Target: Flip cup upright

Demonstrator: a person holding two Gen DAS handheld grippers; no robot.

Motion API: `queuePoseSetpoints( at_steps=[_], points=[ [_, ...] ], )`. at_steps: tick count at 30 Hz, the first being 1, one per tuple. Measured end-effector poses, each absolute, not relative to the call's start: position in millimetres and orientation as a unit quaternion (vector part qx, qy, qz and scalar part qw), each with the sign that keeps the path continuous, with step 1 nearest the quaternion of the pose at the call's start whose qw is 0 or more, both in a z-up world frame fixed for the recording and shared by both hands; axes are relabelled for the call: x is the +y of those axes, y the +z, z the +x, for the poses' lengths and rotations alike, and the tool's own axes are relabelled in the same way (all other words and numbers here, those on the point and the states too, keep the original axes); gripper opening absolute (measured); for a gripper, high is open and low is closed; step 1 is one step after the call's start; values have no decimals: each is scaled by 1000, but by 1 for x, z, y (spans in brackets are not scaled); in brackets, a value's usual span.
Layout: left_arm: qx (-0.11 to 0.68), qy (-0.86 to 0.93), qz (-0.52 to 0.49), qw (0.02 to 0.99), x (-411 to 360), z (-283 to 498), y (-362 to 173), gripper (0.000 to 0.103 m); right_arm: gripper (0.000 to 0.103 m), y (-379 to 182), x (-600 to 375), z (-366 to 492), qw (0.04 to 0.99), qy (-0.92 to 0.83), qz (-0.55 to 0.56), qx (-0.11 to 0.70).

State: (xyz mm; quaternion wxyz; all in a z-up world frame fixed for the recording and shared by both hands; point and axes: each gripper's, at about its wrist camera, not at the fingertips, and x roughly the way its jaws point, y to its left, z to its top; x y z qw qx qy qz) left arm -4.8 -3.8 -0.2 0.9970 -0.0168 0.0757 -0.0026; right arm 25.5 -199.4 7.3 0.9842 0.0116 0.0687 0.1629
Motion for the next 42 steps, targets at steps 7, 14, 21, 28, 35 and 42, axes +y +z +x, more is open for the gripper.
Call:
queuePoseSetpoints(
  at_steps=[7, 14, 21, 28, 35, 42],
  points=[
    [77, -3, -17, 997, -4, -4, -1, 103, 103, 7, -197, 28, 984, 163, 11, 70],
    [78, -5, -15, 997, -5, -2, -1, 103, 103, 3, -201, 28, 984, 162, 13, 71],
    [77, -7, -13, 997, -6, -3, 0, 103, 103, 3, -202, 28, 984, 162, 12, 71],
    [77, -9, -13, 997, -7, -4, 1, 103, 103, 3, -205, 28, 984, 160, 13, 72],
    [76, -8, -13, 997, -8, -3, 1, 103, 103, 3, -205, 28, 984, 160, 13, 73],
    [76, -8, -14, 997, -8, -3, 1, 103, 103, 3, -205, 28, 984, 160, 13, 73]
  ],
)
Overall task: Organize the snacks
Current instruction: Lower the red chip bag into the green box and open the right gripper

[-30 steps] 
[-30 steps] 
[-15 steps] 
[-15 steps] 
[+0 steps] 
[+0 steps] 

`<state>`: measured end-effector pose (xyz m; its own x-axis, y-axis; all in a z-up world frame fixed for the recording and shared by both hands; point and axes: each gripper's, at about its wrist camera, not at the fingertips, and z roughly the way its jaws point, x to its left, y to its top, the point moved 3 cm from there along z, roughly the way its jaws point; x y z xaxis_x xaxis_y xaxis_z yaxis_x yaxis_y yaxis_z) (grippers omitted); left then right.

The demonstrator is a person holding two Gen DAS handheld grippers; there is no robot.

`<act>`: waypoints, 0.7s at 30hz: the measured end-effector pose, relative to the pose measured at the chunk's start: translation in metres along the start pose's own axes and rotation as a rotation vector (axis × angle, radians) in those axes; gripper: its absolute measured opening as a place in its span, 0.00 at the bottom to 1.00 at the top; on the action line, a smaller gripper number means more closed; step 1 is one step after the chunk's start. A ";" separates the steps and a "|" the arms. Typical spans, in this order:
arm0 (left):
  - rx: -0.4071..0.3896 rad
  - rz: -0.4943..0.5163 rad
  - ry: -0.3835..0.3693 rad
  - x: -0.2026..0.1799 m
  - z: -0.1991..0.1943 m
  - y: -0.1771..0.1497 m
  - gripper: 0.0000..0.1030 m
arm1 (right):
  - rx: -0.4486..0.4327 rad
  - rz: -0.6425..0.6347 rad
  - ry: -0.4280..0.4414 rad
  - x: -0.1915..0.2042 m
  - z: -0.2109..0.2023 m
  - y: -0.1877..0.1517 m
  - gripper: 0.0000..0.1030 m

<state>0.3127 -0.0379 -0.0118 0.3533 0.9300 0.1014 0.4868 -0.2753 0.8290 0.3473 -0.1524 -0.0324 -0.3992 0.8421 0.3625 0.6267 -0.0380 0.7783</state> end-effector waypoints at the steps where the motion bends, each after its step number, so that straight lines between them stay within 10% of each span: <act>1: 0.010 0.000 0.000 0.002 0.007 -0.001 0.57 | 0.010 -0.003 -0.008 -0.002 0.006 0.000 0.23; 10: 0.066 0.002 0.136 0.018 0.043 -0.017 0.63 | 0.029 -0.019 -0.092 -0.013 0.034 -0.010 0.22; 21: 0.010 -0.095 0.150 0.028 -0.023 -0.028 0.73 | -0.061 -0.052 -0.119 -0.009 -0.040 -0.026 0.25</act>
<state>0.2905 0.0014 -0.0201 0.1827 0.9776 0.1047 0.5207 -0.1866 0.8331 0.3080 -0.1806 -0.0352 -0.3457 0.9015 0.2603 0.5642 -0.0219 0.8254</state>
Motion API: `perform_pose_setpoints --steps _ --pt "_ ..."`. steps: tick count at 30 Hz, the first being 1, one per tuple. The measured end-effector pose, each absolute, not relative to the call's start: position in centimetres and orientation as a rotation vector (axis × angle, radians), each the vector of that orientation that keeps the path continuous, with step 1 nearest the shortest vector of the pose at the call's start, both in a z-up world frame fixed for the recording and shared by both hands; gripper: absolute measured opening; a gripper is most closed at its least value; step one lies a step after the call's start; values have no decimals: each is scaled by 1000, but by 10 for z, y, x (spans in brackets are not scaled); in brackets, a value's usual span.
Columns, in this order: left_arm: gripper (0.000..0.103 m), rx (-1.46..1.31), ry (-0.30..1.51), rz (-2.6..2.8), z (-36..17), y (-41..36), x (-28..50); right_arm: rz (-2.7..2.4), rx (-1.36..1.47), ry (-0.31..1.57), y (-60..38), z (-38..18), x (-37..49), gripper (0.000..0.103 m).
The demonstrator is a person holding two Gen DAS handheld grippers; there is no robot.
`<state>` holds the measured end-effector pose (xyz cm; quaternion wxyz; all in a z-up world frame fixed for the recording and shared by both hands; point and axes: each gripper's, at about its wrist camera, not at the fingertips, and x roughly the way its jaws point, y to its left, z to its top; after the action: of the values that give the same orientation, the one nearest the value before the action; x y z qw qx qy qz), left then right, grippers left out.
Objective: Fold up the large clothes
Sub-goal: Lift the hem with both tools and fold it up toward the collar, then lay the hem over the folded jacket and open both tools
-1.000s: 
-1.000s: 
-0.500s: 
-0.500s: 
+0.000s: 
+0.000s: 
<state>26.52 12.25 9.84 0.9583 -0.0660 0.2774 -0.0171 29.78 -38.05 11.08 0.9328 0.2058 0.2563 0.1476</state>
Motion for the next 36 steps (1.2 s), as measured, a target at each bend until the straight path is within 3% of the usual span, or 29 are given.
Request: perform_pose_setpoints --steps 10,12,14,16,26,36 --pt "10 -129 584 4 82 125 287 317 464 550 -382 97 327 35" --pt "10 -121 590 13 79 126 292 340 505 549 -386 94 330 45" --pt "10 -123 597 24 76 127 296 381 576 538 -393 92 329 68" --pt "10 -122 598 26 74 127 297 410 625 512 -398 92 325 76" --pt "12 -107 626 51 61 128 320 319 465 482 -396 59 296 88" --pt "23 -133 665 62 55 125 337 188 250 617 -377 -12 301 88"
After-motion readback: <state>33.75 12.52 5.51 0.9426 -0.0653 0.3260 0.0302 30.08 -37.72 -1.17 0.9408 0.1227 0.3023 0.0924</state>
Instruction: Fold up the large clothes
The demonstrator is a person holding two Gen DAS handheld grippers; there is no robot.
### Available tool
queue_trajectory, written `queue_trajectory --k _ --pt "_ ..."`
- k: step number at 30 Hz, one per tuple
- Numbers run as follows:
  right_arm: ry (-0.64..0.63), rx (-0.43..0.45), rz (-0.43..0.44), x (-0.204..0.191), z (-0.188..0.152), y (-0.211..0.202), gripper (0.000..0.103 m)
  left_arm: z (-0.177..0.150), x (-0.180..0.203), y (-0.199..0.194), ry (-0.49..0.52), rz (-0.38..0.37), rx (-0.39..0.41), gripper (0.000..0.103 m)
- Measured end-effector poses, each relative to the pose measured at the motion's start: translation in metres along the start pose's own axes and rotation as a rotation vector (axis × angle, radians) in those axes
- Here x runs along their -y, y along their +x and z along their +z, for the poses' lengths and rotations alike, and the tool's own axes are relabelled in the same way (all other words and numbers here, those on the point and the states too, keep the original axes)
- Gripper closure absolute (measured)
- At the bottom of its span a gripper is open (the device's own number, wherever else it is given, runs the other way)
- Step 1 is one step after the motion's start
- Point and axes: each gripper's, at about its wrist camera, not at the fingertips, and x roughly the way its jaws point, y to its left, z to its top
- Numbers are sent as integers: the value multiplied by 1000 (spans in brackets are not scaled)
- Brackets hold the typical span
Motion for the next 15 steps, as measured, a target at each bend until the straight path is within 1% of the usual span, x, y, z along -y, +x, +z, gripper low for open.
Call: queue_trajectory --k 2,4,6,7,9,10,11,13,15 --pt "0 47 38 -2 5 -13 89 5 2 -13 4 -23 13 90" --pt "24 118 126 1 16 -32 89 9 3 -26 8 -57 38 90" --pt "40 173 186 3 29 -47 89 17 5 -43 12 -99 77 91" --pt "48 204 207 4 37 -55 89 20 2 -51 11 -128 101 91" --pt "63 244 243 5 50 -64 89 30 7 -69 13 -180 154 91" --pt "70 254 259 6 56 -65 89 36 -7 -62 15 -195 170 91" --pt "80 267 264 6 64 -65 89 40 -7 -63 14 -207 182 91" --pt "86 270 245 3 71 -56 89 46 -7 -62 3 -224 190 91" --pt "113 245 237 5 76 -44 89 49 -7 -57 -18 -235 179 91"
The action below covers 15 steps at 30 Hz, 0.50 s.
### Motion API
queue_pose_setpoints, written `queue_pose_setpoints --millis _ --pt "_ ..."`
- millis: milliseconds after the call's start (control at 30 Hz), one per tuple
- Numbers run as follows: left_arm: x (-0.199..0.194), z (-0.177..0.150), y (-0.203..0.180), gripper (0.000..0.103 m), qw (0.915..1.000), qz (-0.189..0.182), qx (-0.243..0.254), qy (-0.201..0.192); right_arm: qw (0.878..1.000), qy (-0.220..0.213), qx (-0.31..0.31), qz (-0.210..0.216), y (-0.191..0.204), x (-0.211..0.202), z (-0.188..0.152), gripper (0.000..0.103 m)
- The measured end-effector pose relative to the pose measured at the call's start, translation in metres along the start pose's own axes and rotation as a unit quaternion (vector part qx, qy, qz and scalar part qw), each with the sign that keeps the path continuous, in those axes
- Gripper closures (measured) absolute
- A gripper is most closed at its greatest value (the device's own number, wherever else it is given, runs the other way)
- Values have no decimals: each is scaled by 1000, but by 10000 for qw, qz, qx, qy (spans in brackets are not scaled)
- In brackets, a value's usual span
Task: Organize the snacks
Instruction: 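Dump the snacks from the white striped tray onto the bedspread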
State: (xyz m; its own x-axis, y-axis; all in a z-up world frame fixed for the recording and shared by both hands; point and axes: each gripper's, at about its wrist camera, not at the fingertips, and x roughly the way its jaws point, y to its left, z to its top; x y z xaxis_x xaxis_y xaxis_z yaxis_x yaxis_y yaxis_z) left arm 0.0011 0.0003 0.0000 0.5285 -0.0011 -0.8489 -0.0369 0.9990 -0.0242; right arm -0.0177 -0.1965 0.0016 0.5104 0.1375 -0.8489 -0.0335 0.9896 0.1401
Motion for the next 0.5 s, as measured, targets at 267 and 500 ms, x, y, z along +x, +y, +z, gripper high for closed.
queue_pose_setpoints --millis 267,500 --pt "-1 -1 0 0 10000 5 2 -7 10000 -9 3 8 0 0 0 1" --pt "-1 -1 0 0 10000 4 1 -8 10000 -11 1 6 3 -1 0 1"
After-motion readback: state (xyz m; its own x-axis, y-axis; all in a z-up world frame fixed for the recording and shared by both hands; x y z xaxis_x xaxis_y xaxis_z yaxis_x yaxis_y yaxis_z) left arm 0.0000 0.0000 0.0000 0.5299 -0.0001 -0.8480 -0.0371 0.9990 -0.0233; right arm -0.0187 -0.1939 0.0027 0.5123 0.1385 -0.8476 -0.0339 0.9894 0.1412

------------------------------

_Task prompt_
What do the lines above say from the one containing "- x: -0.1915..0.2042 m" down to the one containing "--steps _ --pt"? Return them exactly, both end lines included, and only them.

_Output for this exercise_
  - x: -0.1915..0.2042 m
  - z: -0.2109..0.2023 m
  - y: -0.1877..0.1517 m
  - gripper: 0.0000..0.1030 m

<state>0.3127 -0.0379 -0.0118 0.3533 0.9300 0.1014 0.4868 -0.2753 0.8290 0.3473 -0.1524 -0.0324 -0.3992 0.8421 0.3625 0.6267 -0.0380 0.7783</state> end-effector waypoints at the steps where the motion bends, each after its step number, so that straight lines between them stay within 10% of each span: <act>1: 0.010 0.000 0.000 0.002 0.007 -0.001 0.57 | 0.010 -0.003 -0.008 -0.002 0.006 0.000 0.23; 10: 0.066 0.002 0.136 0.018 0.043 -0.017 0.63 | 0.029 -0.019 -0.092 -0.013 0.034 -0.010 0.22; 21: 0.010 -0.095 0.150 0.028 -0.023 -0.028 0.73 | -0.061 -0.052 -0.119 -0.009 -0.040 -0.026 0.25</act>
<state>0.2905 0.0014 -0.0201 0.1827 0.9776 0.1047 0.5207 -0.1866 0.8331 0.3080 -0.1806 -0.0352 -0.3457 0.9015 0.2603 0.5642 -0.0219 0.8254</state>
Motion API: `perform_pose_setpoints --steps _ --pt "_ ..."`. steps: tick count at 30 Hz, the first being 1, one per tuple. The measured end-effector pose, each absolute, not relative to the call's start: position in centimetres and orientation as a rotation vector (axis × angle, radians), each the vector of that orientation that keeps the path continuous, with step 1 nearest the shortest vector of the pose at the call's start, both in a z-up world frame fixed for the recording and shared by both hands; gripper: absolute measured opening; a gripper is most closed at its least value; step one lies a step after the call's start; values have no decimals: each is scaled by 1000, but by 10 for z, y, x (spans in brackets are not scaled); in brackets, a value's usual span.

This answer has been written out in full.